With low rates of the risk factors for cardiovascular disease as recently as 40 years ago, the rates of cardiovascular disease (CVD) in American Indians and Alaska Natives were exceedingly low. Despite recent large-scale efforts to eliminate health disparities in ethnic and minority populations, the impact among American Indian and Alaska Natives to date has been relatively limited. Indeed, over the past several decades the incidence and prevalence of cardiovascular risk factors has risen significantly, including the development of an epidemic of diabetes.

Evidence suggests that these higher rates of cardiovascular risk factors, including tobacco abuse, diabetes, high blood pressure, and elevated cholesterol levels, may be placing an inordinate burden of cardiovascular disease on the American Indian and Alaska Native population.
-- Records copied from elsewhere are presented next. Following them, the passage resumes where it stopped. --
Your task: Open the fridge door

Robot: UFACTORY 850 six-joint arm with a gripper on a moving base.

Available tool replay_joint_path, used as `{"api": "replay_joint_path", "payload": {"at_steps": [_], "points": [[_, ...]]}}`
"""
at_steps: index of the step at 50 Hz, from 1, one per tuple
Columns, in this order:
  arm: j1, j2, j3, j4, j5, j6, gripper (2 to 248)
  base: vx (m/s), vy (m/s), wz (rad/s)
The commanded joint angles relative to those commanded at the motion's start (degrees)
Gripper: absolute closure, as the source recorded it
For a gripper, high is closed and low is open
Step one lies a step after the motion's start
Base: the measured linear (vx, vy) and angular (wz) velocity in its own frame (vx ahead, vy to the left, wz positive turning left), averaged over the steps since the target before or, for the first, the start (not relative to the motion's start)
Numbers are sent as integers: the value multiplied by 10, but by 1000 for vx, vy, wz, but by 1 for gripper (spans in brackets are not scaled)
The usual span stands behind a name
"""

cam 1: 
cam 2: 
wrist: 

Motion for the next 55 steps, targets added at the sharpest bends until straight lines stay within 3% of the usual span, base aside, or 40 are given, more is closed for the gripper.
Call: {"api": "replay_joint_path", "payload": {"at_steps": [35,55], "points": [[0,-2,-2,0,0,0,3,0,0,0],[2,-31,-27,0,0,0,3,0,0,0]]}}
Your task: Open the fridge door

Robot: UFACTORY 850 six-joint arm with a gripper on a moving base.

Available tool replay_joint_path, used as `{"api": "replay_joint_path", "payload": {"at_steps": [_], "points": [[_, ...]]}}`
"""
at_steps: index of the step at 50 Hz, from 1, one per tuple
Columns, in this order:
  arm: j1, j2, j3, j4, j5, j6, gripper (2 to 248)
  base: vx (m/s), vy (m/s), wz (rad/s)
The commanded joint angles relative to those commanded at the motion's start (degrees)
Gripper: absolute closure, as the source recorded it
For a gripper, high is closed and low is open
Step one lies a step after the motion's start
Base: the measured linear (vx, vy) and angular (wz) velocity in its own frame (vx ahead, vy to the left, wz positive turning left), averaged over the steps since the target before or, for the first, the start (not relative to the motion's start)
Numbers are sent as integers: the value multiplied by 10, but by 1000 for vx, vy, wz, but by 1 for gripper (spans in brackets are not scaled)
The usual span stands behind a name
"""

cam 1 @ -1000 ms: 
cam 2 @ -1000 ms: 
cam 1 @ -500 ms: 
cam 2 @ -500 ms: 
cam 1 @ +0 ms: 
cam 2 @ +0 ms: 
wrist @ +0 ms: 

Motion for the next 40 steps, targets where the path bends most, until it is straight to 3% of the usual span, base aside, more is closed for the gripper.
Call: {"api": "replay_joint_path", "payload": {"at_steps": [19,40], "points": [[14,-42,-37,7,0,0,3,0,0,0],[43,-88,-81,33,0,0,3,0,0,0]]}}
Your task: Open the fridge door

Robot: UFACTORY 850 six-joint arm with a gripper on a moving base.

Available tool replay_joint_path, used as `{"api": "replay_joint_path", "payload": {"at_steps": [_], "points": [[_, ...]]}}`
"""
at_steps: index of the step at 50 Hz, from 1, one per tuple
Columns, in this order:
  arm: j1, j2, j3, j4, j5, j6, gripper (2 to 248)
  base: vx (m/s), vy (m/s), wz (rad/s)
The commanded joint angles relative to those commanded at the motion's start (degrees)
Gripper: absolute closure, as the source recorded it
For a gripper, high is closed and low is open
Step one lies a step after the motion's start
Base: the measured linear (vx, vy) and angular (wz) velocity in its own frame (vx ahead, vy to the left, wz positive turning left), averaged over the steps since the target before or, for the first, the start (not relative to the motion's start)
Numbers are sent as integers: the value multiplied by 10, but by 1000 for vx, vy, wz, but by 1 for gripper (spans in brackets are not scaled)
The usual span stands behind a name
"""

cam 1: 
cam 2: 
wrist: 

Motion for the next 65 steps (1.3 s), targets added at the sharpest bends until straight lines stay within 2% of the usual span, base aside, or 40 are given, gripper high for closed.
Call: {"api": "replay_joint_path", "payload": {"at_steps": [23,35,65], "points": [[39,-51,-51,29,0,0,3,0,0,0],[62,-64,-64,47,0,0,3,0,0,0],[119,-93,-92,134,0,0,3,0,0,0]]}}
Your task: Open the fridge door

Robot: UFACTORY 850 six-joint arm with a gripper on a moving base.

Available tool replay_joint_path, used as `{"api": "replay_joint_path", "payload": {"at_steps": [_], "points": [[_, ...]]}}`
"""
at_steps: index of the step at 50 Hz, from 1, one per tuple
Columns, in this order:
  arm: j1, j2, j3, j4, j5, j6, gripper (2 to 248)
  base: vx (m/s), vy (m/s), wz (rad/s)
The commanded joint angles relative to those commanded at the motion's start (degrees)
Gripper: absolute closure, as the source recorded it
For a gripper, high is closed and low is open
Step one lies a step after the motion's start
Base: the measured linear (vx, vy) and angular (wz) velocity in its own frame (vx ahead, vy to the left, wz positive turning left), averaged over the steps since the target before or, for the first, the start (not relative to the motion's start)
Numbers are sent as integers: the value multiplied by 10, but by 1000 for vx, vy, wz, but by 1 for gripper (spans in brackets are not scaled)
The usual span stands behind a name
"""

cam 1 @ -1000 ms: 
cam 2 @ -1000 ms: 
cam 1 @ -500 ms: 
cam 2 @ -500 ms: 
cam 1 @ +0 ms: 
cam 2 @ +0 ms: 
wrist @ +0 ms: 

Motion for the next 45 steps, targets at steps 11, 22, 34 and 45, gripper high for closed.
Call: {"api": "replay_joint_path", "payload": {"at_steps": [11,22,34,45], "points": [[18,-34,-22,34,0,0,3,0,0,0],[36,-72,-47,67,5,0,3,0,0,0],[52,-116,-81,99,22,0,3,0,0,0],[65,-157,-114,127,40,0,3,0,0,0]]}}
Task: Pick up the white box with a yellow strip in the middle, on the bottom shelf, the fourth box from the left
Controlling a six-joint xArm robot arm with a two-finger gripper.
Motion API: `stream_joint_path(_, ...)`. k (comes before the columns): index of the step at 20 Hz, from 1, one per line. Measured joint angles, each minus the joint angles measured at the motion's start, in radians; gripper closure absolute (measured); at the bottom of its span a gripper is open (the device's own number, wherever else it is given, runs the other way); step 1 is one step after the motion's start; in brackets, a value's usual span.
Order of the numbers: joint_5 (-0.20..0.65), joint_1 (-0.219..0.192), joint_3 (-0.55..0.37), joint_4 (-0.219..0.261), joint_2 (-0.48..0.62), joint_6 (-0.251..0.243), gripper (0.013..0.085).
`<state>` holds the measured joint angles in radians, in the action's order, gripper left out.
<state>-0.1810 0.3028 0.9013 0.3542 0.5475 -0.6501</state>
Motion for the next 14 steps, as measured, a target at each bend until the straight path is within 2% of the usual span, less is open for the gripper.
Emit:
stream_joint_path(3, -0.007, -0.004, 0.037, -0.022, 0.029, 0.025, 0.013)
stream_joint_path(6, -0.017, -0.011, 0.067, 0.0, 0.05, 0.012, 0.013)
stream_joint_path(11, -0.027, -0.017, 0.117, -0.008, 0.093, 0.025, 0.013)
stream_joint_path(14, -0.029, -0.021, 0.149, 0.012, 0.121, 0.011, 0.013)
The rates of heart disease and stroke among American Indians and Alaska Natives are now higher than in the general U.S. population as well as in U.S. whites. Recent evaluations suggest that these rates are also higher than among other ethnic or racial populations in the United States. Additionally, American Indians and Alaska Natives have been found to have a substantially higher proportion of premature death from heart disease when compared with other ethnic and racial populations.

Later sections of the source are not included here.